Requirement
Leave out all pictures while you copy the lines exactly from the one with "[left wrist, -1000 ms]" through the last line of the listing.

Data extract
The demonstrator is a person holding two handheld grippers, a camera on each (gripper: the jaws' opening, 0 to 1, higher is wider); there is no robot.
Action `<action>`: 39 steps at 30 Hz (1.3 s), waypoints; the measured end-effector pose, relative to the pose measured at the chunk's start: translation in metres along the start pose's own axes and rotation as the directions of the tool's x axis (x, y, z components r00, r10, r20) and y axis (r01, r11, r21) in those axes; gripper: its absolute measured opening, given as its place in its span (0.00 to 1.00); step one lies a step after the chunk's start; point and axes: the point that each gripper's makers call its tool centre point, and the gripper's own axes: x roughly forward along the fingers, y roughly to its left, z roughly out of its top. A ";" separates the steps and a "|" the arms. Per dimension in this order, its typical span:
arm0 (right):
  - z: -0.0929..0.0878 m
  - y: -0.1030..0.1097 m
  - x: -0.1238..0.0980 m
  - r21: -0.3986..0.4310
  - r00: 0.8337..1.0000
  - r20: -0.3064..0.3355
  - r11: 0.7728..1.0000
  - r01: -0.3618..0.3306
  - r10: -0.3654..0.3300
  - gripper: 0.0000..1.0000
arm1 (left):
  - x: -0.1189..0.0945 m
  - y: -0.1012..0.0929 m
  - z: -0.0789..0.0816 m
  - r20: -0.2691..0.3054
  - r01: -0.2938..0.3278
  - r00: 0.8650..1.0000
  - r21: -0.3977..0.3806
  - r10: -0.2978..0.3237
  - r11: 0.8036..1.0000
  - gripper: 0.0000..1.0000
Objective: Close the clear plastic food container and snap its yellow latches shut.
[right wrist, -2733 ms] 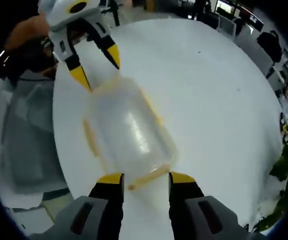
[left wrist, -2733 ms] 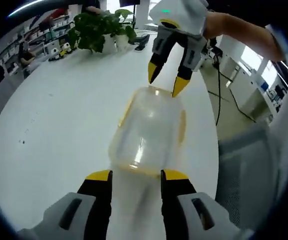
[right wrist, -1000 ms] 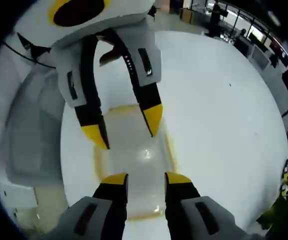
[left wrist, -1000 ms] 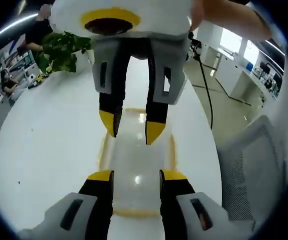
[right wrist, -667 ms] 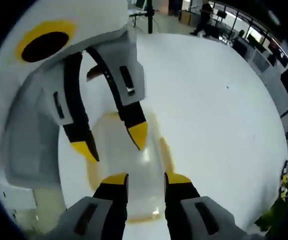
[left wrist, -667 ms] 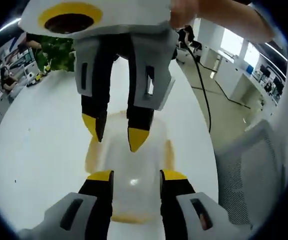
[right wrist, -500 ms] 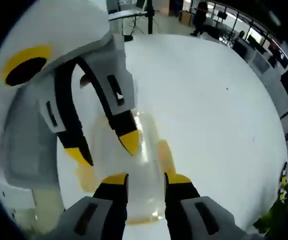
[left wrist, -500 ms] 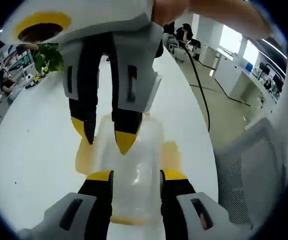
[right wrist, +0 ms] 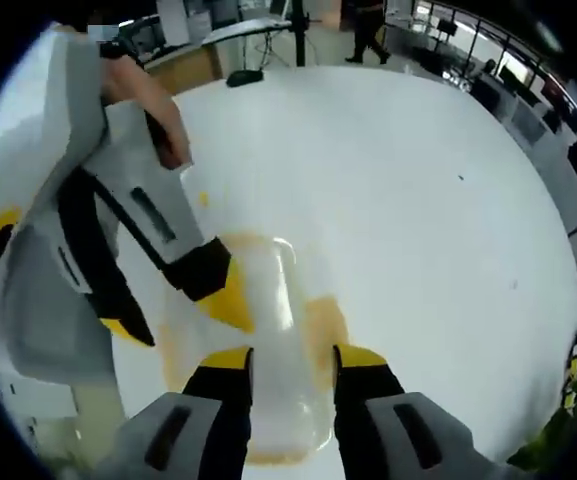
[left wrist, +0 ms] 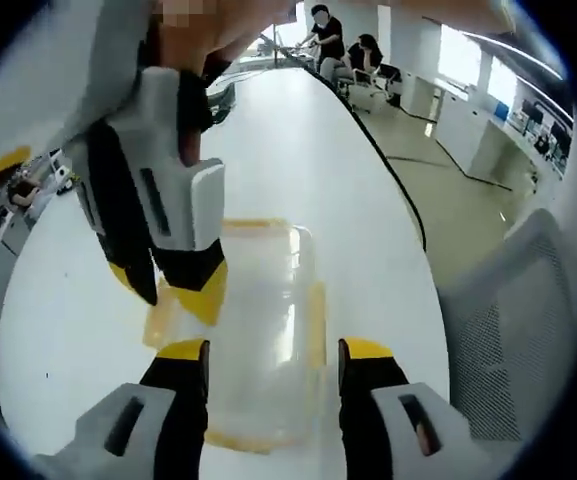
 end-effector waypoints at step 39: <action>-0.005 0.007 0.018 -0.048 0.929 -0.276 0.962 -0.270 0.247 0.23 | 0.013 0.004 -0.005 -0.092 -0.250 0.961 0.103 0.260 0.963 0.43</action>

Exercise output
[left wrist, -1000 ms] 
[right wrist, -667 ms] 
[left wrist, -667 ms] 
[right wrist, -500 ms] 
[left wrist, -500 ms] 
[right wrist, +0 ms] 
[left wrist, +0 ms] 
 end-effector waypoints at step 39: <action>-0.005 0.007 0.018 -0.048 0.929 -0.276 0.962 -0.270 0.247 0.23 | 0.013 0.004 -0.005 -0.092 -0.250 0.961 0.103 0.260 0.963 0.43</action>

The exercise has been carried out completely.